• Eating meat – it seems like it is a matter of selfishness and lack of discipline. Though, I’m sure, there are those who supposedly consume such for spiritual practices, there are many who consume for the sake of their taste buds and inability to have compassion for the process through which their so-called edibles have been derived. Many also fail to realise the cannibalism in the action itself. This lack of self-control concerning their tastes and absence of compassion seem to manifest as a result of an immersion into the daily living and the social and political habits that infuse and empower such behaviour.

    In a society where action seems to go from contemplative to impulsive, in conjunction, with intention seeming to stem from greed and lust, rather than mercy and love, it seems that it would be difficult to attain a higher level of operation for the human vessel in consideration of the intense imposition of the former attributes in the common population.

    On a Universal note, however, according to some of the readings I’ve sought, Buddha embraced Sangha like many religious traditions and cults embrace new and other members. Encouragement and accompaniment on the road to a common realisation or perspective enforces the ideals of the group (or individual) on the consciousness of the new (or other) members. By reveling in such instructional fellowship, one is silently forbidden to stray from a specific path or ideology through the subtle forceful imposition of the associated paradigms.

    In relation to meat eating, we are immersed in a culture that makes hamburgers, spaghetti and meatballs, fried chicken, and other hurtful practices the norm. Such a baptism, of this group’s (or individual’s) ideas, imprints it’s acceptability on the mind of a person, even more so when such ideals are imposed at a young age (i.e. ham in a jar for infants, etc.). This imprint becomes difficult to transcend in light of the continual enforcement of the created social norm, wherein consumption of meat has been created to be viewed as necessary nourishment and the glory of the taste buds; thereby, eradicating the factor of love through the imbalance of light on the process it took to receive this so-called nourishment and tasty objects of satisfaction.

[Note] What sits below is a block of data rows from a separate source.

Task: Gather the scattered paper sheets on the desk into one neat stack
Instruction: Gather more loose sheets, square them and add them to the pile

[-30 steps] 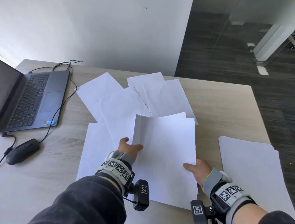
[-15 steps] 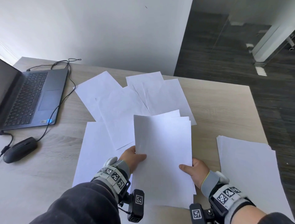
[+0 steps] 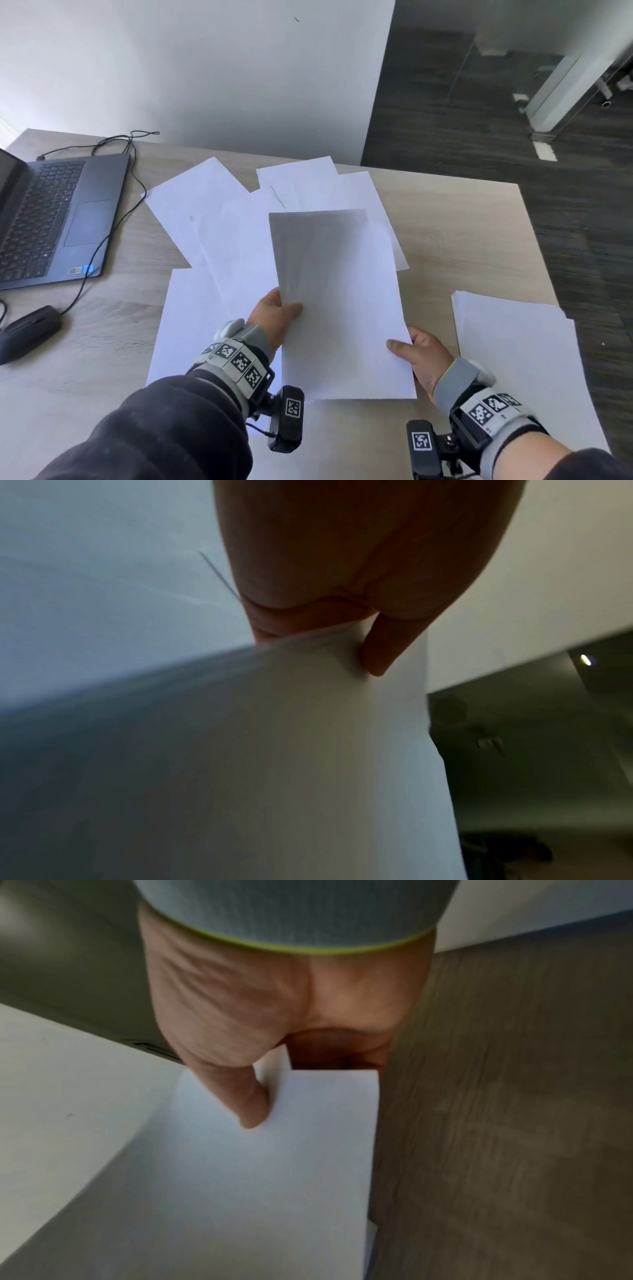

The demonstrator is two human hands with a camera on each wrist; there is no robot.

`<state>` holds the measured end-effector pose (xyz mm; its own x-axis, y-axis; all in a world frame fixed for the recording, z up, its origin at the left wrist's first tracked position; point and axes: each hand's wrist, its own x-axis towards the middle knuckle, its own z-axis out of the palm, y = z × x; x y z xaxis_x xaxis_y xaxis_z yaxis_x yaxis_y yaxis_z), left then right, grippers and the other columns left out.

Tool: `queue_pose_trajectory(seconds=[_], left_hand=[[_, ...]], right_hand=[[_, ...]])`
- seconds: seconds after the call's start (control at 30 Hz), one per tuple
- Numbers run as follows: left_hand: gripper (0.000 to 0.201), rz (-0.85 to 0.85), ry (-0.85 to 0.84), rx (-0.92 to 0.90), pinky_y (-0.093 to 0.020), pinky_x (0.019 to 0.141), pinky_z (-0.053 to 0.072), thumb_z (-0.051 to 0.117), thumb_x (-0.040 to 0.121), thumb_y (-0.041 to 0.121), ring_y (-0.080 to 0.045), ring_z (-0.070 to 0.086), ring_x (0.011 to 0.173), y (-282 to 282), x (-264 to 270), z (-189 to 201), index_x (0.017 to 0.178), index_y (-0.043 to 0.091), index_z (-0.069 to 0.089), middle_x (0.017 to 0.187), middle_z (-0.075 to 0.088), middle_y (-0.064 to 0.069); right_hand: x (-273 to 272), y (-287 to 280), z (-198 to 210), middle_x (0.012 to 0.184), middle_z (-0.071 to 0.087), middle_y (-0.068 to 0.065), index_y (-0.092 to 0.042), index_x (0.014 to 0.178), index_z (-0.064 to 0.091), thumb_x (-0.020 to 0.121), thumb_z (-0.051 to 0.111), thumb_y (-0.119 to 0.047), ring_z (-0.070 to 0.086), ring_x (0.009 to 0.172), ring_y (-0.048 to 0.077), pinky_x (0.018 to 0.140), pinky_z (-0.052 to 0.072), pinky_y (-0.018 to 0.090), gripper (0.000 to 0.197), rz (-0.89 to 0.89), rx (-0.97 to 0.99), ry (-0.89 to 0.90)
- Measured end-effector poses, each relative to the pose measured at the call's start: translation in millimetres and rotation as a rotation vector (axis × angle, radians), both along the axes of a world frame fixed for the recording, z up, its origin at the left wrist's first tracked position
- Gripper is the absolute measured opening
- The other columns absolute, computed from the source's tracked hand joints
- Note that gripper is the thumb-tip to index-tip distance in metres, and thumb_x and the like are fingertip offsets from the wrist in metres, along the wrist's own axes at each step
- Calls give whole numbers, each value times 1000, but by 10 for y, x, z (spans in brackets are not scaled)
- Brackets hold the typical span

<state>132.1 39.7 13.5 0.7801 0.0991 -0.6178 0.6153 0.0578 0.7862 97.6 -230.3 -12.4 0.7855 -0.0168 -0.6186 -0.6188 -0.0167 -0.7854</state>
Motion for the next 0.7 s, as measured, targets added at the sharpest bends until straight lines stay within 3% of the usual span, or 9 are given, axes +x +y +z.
queue_pose_trajectory(seconds=[0.1, 0.17, 0.23, 0.33, 0.4, 0.53, 0.7], left_hand=[[16, -178, -41, 305, -36, 94, 55, 65, 88, 23, -19, 71, 95, -31, 52, -9, 102, 31, 69, 112, 75, 1], [23, -282, -55, 607, -34, 98, 47, 60, 93, 32, -16, 61, 112, -17, 119, -39, 116, 35, 66, 135, 62, 5], [43, -404, -43, 805, -40, 112, 37, 55, 96, 38, -18, 37, 143, 47, 151, -66, 139, 39, 52, 160, 36, 10], [69, -584, 53, 908, -50, 122, 24, 49, 95, 46, -17, 2, 157, 165, 149, -149, 157, 42, 18, 169, 5, 16], [77, -616, 102, 976, -52, 121, 26, 48, 93, 50, -18, 0, 157, 235, 91, -190, 158, 41, 8, 169, 4, 15], [80, -529, 154, 1127, -52, 108, 38, 50, 84, 67, -25, 22, 147, 285, -4, -191, 151, 37, 20, 156, 25, 3], [107, -470, 234, 1120, -57, 113, 30, 58, 62, 88, -26, -2, 155, 387, -36, -300, 148, 35, 22, 166, 2, 6]], right_hand=[[30, -58, -84, 103, 75, 8, -18, 98, 70, 92, 57, 1, 70, 97, 32, 92, 53, 49, 24, 6, -136, -56], [61, -138, -126, 101, 74, 2, -23, 94, 69, 93, 56, -2, 69, 97, 30, 93, 53, 47, 25, -42, -214, -78], [90, -208, -135, 96, 73, -2, -25, 89, 68, 93, 56, -6, 69, 93, 28, 91, 54, 46, 23, -97, -278, -94], [139, -341, -144, 91, 70, -7, -26, 87, 65, 94, 56, -10, 67, 90, 28, 89, 53, 42, 20, -163, -343, -119], [160, -408, -151, 88, 68, -9, -27, 86, 64, 94, 56, -11, 65, 86, 27, 87, 52, 39, 20, -200, -373, -126], [187, -476, -192, 85, 68, -5, -25, 82, 64, 93, 55, -11, 63, 78, 25, 80, 50, 35, 20, -257, -410, -118], [174, -440, -237, 85, 69, -6, -20, 96, 66, 93, 55, -10, 64, 80, 27, 81, 51, 37, 15, -234, -407, -116]])
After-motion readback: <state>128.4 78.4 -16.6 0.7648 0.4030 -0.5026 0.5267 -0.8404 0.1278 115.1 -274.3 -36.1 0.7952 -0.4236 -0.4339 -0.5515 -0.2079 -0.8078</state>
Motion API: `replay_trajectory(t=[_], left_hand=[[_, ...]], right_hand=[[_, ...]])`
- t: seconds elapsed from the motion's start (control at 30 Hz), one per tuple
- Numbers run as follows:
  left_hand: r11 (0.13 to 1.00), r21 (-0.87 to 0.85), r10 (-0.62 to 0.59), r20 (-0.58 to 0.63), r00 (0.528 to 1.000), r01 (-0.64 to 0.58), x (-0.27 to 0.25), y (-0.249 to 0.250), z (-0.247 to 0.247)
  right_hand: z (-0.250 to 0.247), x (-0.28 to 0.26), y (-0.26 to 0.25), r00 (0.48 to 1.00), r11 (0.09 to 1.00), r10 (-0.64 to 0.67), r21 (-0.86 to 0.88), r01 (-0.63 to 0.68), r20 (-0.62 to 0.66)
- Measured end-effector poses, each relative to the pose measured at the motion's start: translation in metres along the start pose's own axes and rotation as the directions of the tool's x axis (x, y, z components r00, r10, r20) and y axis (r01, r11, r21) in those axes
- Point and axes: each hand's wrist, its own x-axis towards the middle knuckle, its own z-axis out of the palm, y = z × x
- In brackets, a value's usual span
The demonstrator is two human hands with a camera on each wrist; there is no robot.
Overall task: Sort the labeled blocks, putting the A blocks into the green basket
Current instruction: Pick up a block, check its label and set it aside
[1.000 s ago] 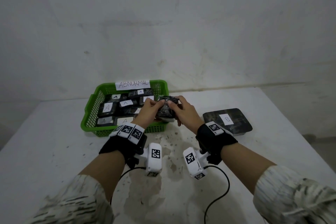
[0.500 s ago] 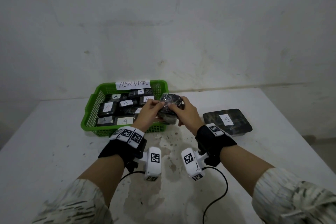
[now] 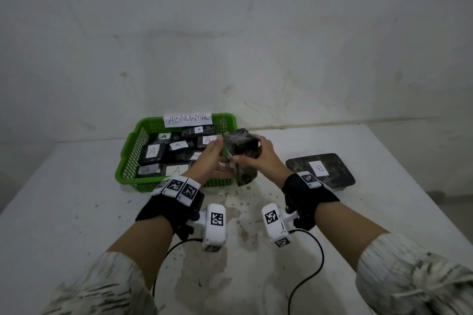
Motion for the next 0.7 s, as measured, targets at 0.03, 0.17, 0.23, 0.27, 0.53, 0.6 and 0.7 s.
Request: replay_trajectory(t=[0.03,0.17,0.23,0.27,0.53,0.6,0.7], left_hand=[[1.000,0.016,-0.007,0.021,1.000,0.006,-0.001,-0.001,-0.001],[0.995,0.098,0.008,-0.026,1.000,-0.006,0.000,-0.007,0.000],[0.960,0.276,0.077,-0.081,0.994,-0.052,0.002,-0.008,0.001],[0.940,0.335,0.096,-0.092,0.991,-0.060,0.002,-0.009,0.000],[0.923,0.365,-0.096,-0.077,0.992,0.118,0.003,-0.043,-0.024],[0.882,0.464,-0.028,-0.125,0.992,0.084,0.004,-0.050,-0.030],[0.738,0.667,0.113,-0.272,0.956,0.103,0.007,-0.057,-0.041]], right_hand=[[-0.001,0.000,0.002,1.000,0.999,0.009,-0.053,-0.009,-0.004],[-0.006,-0.003,0.002,0.992,0.989,0.126,-0.074,-0.126,-0.005],[-0.006,-0.007,0.000,0.974,0.968,0.215,0.119,-0.222,0.068],[-0.006,-0.009,0.000,0.964,0.952,0.244,0.162,-0.259,0.110],[0.020,-0.014,0.028,0.881,0.885,0.417,0.124,-0.450,0.222],[0.026,-0.017,0.028,0.854,0.864,0.440,0.129,-0.487,0.278],[0.033,-0.019,0.024,0.816,0.824,0.487,0.144,-0.547,0.313]])
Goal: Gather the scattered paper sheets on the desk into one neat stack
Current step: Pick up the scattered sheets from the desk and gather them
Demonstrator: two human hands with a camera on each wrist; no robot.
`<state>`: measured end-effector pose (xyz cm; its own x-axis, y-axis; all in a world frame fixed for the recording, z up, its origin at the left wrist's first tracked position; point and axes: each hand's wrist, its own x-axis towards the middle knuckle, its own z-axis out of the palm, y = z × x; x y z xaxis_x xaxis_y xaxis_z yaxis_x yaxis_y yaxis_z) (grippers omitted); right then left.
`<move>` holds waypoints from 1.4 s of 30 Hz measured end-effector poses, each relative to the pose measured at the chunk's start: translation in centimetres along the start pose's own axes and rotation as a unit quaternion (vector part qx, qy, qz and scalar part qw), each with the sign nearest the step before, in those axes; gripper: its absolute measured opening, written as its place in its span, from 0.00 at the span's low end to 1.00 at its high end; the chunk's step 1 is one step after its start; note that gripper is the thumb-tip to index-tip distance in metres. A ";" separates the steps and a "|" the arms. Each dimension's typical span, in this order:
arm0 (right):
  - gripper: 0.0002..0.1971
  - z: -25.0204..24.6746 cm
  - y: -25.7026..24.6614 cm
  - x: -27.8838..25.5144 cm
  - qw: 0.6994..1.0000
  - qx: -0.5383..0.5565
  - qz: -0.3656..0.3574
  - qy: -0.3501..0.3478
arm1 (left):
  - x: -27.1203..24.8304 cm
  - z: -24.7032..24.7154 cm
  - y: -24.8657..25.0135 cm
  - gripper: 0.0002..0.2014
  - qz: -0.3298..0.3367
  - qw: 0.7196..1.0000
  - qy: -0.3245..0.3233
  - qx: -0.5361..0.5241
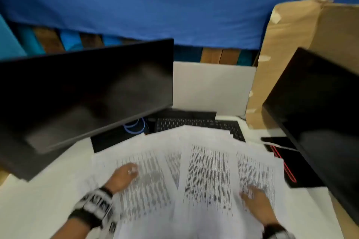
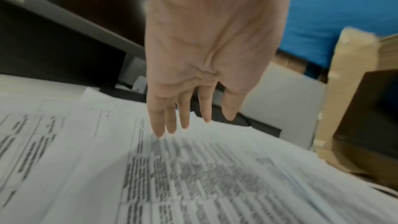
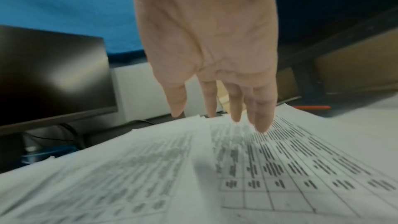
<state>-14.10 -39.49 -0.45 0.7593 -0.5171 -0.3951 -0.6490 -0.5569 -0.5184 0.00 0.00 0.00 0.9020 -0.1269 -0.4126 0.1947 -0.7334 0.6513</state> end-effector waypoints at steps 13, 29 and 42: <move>0.41 0.1 0.1 3.1 0.985 -0.012 0.163 0.062 | 0.2 1.4 -0.2 0.32 -0.266 0.957 0.115 0.009; 0.34 2.6 -4.4 6.5 0.979 0.191 0.034 -0.061 | 1.7 1.6 0.1 0.32 -0.174 0.950 0.080 -0.248; 0.37 5.5 -7.4 5.8 0.989 0.121 -0.043 -0.068 | 2.0 3.8 2.6 0.50 -0.120 0.932 -0.095 -0.329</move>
<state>-4.59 -34.77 -3.10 0.8213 -0.3733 -0.4315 -0.5638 -0.4152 -0.7140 0.79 -4.72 -1.54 0.7299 -0.1739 -0.6610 0.6323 -0.1955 0.7496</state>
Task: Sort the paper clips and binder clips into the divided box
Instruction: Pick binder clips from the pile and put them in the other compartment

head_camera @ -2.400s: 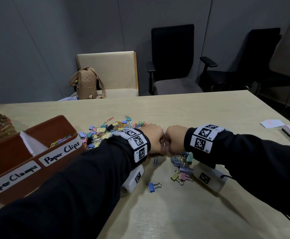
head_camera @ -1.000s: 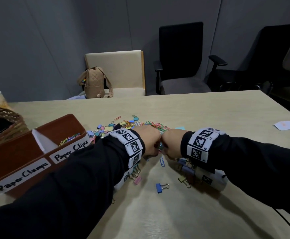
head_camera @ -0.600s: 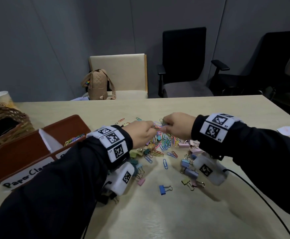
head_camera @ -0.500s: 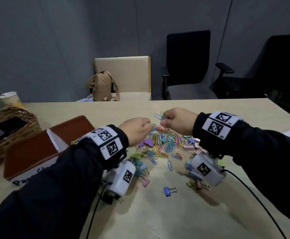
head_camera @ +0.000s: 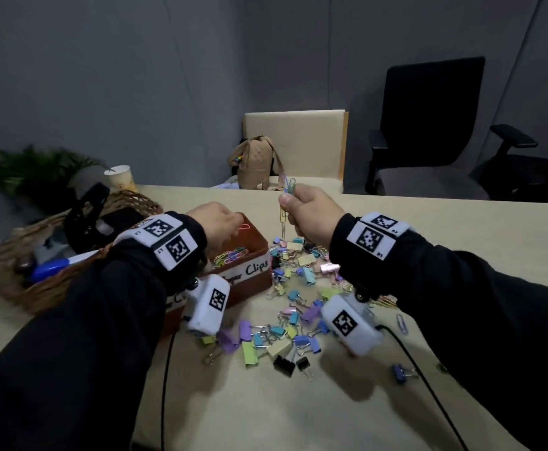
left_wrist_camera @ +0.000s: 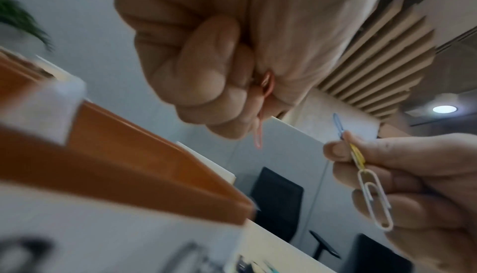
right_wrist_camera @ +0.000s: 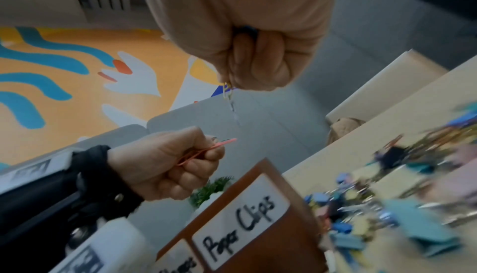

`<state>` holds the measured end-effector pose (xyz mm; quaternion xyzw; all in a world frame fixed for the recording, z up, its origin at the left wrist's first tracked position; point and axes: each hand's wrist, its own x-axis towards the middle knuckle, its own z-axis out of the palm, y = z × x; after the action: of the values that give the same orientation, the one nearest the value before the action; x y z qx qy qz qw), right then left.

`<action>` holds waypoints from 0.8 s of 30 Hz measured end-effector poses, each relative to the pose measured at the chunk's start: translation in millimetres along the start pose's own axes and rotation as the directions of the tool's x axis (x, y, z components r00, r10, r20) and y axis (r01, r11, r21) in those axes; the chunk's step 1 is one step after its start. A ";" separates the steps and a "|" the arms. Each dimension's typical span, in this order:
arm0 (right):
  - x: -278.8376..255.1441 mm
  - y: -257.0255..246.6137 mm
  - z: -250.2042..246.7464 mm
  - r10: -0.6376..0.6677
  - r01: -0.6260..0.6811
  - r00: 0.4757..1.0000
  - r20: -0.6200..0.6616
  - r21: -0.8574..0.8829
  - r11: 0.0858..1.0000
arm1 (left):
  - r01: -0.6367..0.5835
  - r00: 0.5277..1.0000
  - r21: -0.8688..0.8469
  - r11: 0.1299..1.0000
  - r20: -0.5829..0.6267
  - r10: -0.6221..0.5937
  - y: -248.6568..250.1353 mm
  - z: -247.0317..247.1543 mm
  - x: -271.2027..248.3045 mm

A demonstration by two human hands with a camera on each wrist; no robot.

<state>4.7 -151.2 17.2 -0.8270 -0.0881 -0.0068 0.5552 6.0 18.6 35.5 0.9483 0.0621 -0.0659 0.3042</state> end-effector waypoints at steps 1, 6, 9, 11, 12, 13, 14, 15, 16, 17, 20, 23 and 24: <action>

    The factor of self-discipline, in this matter, seems to stem from changing such habits when the harmful factors have been exposed and brought to surface. The need for such consumption is only there as long as one wants to believe in its imperative significance. Self-control is difficult to cultivate in a society where freedom reigns and such so-called “freedom” is often an excuse to permit otherwise impermissible behaviour. If love dominated, transcending the concept of freedom, the world wouldn’t use the conscious torture and murder of loving animal creatures as an excuse to satisfy their cravings, which have only been a result of the mastermind of marketing and psychological manipulation, thus, resulting in the numbing of their “love” sensors.

    Copyright © 2014 MisadeBlah

  • Who consumes meat for spiritual practices?

    The Buddha did not embrace ‘Sangha like many religious traditions and cults embrace new and other members.’ The Buddha created and led the Sangha, and guided its new members in a non-cult-like way.

    Meat is not necessary for nourishment, as many victorious vegan athletes prove.

    If meat is truly tasty, there would be no need to add any vegan seasonings to it.